A CÂMARA DE VEREADORES DE CERES É REALMENTE CARA?


Para responder a esta pergunta de forma isenta, vou usar um pouco de análise econômica:

O primeiro ponto para começarmos a elucidar esta questão é estabelecer parâmetros de comparação. O art. 29 da Constituição Federal, juntamente com a Emenda nº 58, de 2009 determina a quantidade de vereadores em proporção ao número de habitantes existentes em cada município.

No caso de Ceres, que hoje conta com 22.074 moradores, a quantidade máxima de vereadores permitida é 11.

Este quantitativo é valido para as cidades com população entre 15.000 e 30.000 habitantes na época em que se realizam as eleições.

Pois bem, fazendo a peneira, Goiás tem 27 municípios que se enquadram neste requisito: Abadiânia, Acreúna, Alexânia, Anicuns, Aragarças, Bela Vista de Goiás, Bom Jesus de Goiás, Caiapônia, Campos Belos, Ceres, Cocalzinho de Goiás, Crixás, Goiás, Hidrolândia, Ipameri, Itapaci, Itapuranga, Jussara, Nerópolis, Palmeiras de Goiás, Piracanjuba, Pirenópolis, Pontalina, Rubiataba, São Miguel do Araguaia, São Simão e Silvânia.

Desta forma, buscando informações no Portal do Cidadão do Tribunal de Contas dos Municípios de Goiás, realizei uma comparação entre os gastos das Câmaras Municipais destas cidades e o peso desses gastos diante da receita de seus respectivos municípios.

Veja o gráfico abaixo:

Esse primeiro gráfico retrata o quanto cada Câmara gastou em 2018. As cidades que estão entre as linhas verde e vermelha são as cidades que tiveram um volume de gastos considerado normal para a realidade de nosso estado.

Por essa ótica, percebemos que as Câmaras Municipais mais “baratas” foram as de Campos Belos e Aragarças, já a lista das Câmaras Municipais que podem ser consideradas muito “caras” inclui Ipameri, Palmeiras de Goiás, Nerópolis, Bela Vista de Goiás e São Simão.

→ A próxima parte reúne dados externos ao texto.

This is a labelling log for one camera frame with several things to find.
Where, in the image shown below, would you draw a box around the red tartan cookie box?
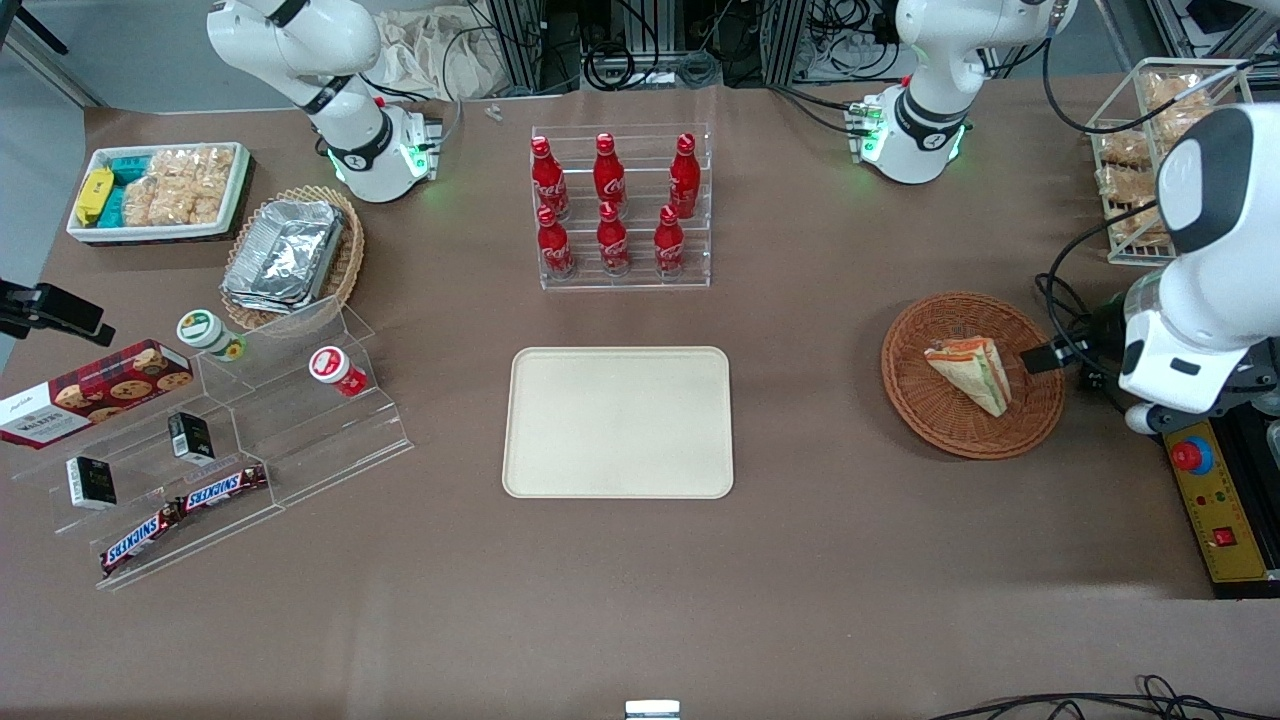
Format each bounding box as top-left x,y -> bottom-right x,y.
0,340 -> 195,451

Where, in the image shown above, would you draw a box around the beige crumpled cloth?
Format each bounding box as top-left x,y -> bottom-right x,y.
372,8 -> 506,102

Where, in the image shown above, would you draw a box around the black floor cables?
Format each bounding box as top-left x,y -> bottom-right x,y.
928,674 -> 1280,720

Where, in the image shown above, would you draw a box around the black camera clamp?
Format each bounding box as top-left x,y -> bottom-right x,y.
0,279 -> 117,348

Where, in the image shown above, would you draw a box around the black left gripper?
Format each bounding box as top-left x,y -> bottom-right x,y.
1020,298 -> 1131,394

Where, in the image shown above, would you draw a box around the black power cable with plug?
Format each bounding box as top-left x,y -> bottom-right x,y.
1033,272 -> 1166,446

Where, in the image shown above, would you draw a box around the yellow snack packet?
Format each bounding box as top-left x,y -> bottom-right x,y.
74,167 -> 116,227

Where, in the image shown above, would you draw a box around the triangular sandwich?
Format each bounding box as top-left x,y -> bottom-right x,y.
924,337 -> 1013,418

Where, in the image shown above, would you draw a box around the oval light wicker basket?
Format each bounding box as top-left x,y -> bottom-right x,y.
220,185 -> 366,333

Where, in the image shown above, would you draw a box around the clear rice cracker bag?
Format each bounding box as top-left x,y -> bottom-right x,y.
148,149 -> 203,225
190,146 -> 237,225
121,176 -> 161,227

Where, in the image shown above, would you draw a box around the white wire basket rack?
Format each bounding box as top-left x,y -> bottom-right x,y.
1086,58 -> 1255,267

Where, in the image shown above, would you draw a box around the clear acrylic stepped display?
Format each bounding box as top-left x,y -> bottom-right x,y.
10,297 -> 416,592

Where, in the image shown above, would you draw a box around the black tripod leg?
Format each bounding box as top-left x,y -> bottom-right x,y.
0,0 -> 71,57

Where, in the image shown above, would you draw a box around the clear acrylic bottle rack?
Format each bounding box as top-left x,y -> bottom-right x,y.
530,124 -> 713,292

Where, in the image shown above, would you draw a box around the aluminium frame post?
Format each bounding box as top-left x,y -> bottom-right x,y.
488,0 -> 548,97
763,0 -> 809,87

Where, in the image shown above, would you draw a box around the round brown wicker basket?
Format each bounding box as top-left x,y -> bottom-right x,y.
881,291 -> 1066,461

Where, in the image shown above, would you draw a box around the red lid cup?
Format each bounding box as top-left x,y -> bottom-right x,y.
307,345 -> 370,399

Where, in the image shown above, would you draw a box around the green lid cup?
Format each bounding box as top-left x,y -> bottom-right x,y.
176,309 -> 248,363

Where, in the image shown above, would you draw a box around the red cola bottle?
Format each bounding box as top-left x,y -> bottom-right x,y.
593,132 -> 628,207
530,135 -> 571,220
536,205 -> 577,280
596,201 -> 633,277
668,132 -> 702,220
653,204 -> 688,278

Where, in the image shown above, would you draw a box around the black appliance with yellow panel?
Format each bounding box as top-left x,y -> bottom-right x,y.
1158,340 -> 1280,600

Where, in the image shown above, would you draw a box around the small black white box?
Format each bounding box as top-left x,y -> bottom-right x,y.
166,410 -> 216,466
65,455 -> 119,512

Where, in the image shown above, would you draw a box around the brown snickers bar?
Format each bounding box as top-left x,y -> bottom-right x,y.
177,464 -> 270,514
99,504 -> 187,579

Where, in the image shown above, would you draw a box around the beige plastic tray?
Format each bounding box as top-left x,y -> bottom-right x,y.
502,346 -> 735,500

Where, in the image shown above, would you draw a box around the clear fried snack bag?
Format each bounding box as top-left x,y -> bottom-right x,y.
1143,72 -> 1208,113
1098,165 -> 1159,203
1155,107 -> 1216,151
1098,128 -> 1156,169
1110,197 -> 1173,248

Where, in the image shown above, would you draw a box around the stacked aluminium foil containers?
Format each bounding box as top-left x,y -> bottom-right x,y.
220,199 -> 347,317

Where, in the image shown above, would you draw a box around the white rectangular snack bin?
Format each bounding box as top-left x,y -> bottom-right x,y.
66,142 -> 253,246

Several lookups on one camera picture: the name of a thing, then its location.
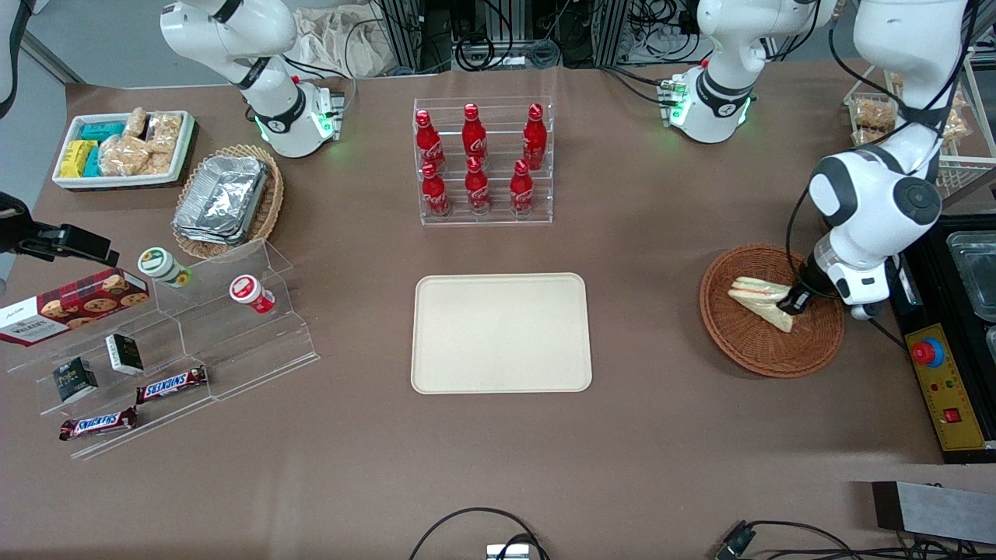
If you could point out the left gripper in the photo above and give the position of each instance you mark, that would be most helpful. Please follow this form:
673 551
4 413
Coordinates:
809 285

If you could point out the triangular sandwich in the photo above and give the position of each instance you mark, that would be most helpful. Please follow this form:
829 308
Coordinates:
759 299

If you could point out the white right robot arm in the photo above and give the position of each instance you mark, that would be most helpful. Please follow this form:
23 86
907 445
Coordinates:
233 31

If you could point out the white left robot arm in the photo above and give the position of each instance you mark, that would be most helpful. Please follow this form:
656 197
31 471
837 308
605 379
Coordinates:
903 47

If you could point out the round brown wicker basket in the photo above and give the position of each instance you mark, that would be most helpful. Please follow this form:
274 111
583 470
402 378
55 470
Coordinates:
747 346

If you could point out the oval light wicker basket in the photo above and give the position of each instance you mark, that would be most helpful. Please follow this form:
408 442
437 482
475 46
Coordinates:
268 210

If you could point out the beige plastic tray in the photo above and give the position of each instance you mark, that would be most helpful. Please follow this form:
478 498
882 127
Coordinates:
498 334

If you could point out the red tartan cookie box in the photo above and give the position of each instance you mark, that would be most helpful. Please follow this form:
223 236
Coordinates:
74 307

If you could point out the white rectangular snack bin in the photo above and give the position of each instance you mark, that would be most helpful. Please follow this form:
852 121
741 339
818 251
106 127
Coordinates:
117 183

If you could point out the teal snack packet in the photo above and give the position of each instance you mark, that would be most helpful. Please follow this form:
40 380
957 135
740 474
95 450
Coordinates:
101 130
92 163

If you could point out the green-lid white cup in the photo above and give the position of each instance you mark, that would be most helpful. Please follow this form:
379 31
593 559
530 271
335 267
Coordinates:
162 266

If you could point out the yellow snack packet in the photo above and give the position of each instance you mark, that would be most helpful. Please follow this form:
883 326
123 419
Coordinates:
75 158

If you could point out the clear bag of crackers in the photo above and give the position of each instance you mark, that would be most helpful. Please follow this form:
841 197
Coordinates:
166 128
136 122
161 163
123 155

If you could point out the small dark green box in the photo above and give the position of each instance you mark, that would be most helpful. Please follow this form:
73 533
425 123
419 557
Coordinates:
75 379
124 354

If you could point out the stacked aluminium foil trays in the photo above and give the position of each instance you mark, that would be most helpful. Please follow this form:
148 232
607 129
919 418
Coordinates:
222 198

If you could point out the brown Snickers bar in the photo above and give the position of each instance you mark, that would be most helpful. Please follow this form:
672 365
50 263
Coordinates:
97 424
171 384

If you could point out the red-lid white cup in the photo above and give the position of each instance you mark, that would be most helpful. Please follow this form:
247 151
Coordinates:
250 293

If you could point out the clear bag of fried snack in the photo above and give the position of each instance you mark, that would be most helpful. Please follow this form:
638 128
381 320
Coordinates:
957 120
873 114
871 138

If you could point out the steel pan insert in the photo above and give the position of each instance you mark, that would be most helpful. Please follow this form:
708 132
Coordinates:
976 272

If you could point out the clear acrylic stepped display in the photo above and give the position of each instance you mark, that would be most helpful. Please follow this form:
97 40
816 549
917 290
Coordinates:
233 350

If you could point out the black appliance with yellow panel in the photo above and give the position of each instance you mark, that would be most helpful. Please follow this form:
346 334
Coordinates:
949 404

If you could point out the grey metal block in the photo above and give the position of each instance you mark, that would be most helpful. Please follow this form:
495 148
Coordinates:
934 509

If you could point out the red cola bottle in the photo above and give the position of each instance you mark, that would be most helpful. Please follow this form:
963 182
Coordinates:
477 190
428 144
534 140
436 194
521 190
474 136

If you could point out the clear acrylic bottle rack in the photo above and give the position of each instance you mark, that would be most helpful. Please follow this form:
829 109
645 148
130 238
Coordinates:
498 222

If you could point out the beige cloth bag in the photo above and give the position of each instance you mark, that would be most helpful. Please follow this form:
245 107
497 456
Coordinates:
342 43

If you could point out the small silver device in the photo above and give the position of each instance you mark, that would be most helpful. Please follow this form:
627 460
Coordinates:
507 553

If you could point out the dark right wrist camera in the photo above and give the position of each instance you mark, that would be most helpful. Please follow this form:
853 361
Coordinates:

A Câmara de Ceres registrou gastos totais de R$ 2.162.632,54, o que está 12,8% abaixo da mediana do grupo, ou seja, em uma situação de normalidade em termos de custo para a cidade.

Agora vamos considerar o “peso” dessas Câmaras Municipais para seus respectivos municípios. Para isso, eu comparei a despesa de cada Câmara Municipal diante da Receita Corrente de seu respectivo município encontrando assim, um percentual. Quanto maior este percentual, mais “pesada” é a Câmara Municipal.

Segue o gráfico abaixo:

Este gráfico segue a mesma lógica do gráfico anterior, portanto, as Câmaras Municiais que ficaram entre as linhas, podem ser consideradas Câmaras com peso normal para o tamanho da arrecadação dos municípios.

Já as que estão acima da linha vermelha, são Câmaras Municipais que estão realmente custando caro para suas cidades, neste caso, Palmeiras de Goiás, Abadiânia, Caiapônia e São Simão são os destaques negativos. (É claro que este sobrepeso pode ser explicado, por exemplo, por uma reforma ou aquisição de prédio, ainda assim, olhando friamente para os números agregados a situação é realmente preocupante para estes cidades).

Por outro lado, a Casa de Leis que menos pesa no Orçamento Municipal neste grupo de amostra é a Câmara de Ceres, uma vez que seus gastos representaram, em 2018, apenas 2,7% da Receita Corrente da cidade.

É evidente que gostaríamos que nossas Câmaras Municipais fossem menos caras e que fossem mais eficientes, ou seja, que fossem capazes de fazer mais com menos. Ainda assim, considerado essas duas maneiras de comparar Câmaras Municipais do mesmo porte, os números apontam que a Câmara Municipal de Ceres é relativamente barata para os padrões goianos e que, nas atuais condições ela tem pouca margem para ser mais econômica.